▶ [TASK DETAILS]
Scan the data below and give the number of lines that include the word "requests", with no other words.

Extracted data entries
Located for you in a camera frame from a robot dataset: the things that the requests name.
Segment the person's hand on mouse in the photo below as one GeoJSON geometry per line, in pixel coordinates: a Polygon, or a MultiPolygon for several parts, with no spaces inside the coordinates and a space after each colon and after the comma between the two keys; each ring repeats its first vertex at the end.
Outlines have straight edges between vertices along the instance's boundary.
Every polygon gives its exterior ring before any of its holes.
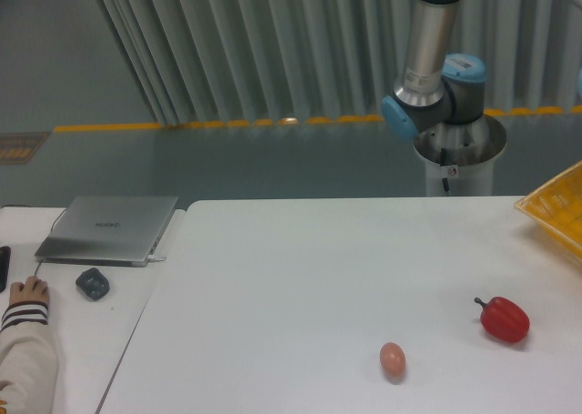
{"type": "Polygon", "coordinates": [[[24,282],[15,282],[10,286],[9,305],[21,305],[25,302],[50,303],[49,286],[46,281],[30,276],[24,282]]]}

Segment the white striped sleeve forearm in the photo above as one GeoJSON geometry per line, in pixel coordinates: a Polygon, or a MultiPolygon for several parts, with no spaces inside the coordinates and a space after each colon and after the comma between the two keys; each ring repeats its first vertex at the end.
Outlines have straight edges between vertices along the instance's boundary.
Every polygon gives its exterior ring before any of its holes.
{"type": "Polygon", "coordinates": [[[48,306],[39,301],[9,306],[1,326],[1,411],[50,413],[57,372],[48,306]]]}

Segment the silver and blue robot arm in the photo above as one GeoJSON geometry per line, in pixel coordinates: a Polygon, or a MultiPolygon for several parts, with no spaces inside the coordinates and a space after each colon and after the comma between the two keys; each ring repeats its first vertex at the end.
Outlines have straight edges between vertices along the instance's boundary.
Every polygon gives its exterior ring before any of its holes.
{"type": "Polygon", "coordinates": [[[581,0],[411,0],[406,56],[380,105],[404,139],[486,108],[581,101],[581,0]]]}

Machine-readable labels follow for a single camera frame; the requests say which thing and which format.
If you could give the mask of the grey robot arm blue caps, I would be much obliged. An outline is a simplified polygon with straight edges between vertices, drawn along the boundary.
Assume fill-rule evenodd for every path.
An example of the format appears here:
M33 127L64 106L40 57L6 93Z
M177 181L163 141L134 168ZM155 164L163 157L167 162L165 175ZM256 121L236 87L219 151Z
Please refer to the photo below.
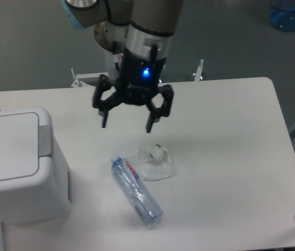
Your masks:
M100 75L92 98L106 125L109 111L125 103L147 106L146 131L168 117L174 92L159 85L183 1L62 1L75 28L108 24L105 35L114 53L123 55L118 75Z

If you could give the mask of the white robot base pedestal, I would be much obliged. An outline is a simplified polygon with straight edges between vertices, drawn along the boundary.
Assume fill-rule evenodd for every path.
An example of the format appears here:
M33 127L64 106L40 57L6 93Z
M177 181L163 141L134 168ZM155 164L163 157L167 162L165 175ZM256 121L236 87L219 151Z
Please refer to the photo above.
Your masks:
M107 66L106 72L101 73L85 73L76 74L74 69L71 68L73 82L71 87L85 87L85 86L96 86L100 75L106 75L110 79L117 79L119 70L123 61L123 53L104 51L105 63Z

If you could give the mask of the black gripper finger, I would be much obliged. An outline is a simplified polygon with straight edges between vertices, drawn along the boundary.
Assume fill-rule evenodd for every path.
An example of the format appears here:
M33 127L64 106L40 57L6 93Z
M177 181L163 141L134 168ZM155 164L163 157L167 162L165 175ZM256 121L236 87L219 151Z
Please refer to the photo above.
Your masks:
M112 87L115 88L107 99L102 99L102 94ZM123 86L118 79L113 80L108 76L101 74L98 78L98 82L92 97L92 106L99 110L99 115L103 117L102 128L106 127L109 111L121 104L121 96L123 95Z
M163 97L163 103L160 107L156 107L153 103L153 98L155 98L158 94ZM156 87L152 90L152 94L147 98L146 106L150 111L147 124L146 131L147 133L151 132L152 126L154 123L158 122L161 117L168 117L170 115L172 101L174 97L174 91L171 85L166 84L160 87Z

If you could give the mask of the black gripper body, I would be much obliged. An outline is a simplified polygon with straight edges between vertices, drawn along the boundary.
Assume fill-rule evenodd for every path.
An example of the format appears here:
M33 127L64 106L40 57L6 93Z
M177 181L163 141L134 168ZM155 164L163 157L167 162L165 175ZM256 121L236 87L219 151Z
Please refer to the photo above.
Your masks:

▶ [FINAL ANSWER]
2